It is estimated that there are more than six million (six million) people here, all jumbled up, with all the other bones piled behind the tidy structures. Some of them will be in the region of 1800 years old.

It is the most extraordinary, quiet and eerie place. Not scary as such, but an inescapable reminder of the brevity of life and very hard to forget.

Our second day in Paris took us to the Louvre, recently reopened with limited visitor numbers.

The Louvre is the biggest art collection and most visited museum in the world. It’s thus a little daunting (and this may explain why Harriet, depsite having briefly lived in Paris, had never actually been inside). Any visit, particularly one with children, can barely scratch the surface.

We gave ourselves a time limit (no more than an hour before we break for a coffee) and a target (Sophie wanted to see the Crown Jewels) and dived in.

Highlights for us: the Raft of the Medusa (Gericault), the Davids and Delacroix, the extraordinary building itself and some cheeky Roman ducks.

If you look up Paris tourist advice on line, much of it is about beating the queues. Of course this is where Covid-19 has been our friend. There were queues at the Louvre, and social distancing seems really to have been forgotten in many cases, despite prominent signage, but we had no issues in getting into anything, and once in, never felt over-crowded. (Although we did draw the line at standing in the line to look at that painting of Lisa Gheradini)

The Louvre is, bear with us on this, a bit like Las Vegas: having got you in, they are reluctant to let you go. It took us a good twenty minutes of increasingly hot wandering before we were finally spat out into the blessed cool and shade of the Tuileries gardens for our sandwiches.

Thus refreshed we went from the massive to to the tiny by visiting the Orangerie. At the best of times, this is a small gallery, but now, under renovation, it has only eight paintings available for viewing: Monet’s massive Waterlilies murals.

Back in that parallel world, we would have been coming to the end of our time in Japan, and we marked this by introducing the children to sushi, in full conveyor belt style. True to form, Magnus ate nothing, but the girls all tucked in and Lucy, in particular, was definitely a convert to the joys of raw fish.

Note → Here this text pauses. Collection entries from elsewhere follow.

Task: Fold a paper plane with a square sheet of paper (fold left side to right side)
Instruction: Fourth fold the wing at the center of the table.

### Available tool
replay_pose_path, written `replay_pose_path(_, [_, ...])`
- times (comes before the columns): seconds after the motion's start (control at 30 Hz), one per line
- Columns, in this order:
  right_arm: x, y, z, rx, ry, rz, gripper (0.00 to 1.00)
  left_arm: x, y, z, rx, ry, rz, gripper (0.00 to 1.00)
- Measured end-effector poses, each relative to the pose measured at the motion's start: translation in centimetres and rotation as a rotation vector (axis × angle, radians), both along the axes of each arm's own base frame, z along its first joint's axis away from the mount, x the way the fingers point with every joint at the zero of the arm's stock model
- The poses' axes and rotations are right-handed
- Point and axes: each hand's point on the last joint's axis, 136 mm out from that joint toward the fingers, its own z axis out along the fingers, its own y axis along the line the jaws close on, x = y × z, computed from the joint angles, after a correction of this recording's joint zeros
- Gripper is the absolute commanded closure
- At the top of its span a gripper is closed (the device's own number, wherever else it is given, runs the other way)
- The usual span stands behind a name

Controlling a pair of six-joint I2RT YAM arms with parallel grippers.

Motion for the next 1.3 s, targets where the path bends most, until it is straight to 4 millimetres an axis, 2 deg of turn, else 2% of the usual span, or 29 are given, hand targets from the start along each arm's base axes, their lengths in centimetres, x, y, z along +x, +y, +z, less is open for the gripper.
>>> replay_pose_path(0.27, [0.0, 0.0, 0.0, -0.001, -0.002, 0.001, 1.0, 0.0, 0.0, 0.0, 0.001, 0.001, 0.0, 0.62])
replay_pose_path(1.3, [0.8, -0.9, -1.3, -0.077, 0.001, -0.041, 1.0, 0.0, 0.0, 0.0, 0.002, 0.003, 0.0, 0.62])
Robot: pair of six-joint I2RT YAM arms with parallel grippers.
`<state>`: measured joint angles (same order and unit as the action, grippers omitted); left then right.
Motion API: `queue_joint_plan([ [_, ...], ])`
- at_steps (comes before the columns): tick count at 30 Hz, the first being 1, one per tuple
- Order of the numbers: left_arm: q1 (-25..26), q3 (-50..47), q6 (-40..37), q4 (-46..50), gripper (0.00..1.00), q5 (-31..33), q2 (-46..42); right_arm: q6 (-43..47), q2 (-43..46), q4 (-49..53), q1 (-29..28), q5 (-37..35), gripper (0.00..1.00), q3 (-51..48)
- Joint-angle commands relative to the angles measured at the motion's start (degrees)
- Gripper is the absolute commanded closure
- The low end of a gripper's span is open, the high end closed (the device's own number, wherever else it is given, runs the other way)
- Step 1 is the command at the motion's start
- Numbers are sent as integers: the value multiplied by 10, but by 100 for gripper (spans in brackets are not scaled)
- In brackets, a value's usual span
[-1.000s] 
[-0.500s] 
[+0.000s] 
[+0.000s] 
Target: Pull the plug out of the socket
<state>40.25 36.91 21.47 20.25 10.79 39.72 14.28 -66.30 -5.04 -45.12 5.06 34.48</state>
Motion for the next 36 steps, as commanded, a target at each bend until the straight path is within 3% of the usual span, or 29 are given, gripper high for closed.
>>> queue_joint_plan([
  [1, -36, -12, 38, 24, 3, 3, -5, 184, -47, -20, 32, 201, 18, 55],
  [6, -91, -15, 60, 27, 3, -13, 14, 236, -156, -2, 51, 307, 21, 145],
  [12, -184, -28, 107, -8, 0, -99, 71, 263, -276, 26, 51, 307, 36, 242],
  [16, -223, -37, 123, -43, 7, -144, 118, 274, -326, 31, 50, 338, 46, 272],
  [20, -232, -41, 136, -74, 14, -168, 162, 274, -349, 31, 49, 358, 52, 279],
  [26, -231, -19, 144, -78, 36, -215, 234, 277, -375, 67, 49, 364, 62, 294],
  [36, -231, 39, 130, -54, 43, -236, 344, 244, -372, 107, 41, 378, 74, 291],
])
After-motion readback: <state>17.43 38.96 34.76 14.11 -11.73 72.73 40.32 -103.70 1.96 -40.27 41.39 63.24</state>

Oddly, given Paris is one of the world’s great cities, we were slightly at a loss for an idea of how to spend our third day: too hot for a bateau mouche, not cultured enough for the Musée d’Orsay… so we headed first to Montmartre and then to the Marais for a bit of a wander and some Parisian relaxation: eating and shopping.

Sophie delighted us by chosing to come into the Basilica, where we enjoyed the splendid mosaics and were amused to find card payment an option for the votive candles, before we found a lovely shady pavement café and settled down for a good lunch.

In the Marais, we struggled to find the quirky interesting shops we had promised the children, but we eventually satisfied everyone’s end-of-trip needs for presents for friends, a new school bag, the jeans they weren’t allowed to bring with them (and given the amount they’ve all grown this was probably a necessary purchase) and some (more) toy cars.

Roubaix

We have got our packing and leaving routine pretty slick now, and leaving Paris would have been no different were it not for Harriet’s dithering desire for a beautiful cake from the pâtisserie at the end of our road. But we left eventually, with cake, and headed out north and east towards Lille.

We were actually staying in Angres, an hour or so south of Lille, but we couldn’t check in to our new house until 5pm.

Almost the first idea we had written on the Tweed to Tokyo whiteboard, on the kitchen wall in Kelso, was La Piscine at Roubaix, a 19th century swimming pool re-purposed as a gallery and museum.

Despite this it hadn’t made the cut onto our original route, being too far out of the way. This was our opportunity.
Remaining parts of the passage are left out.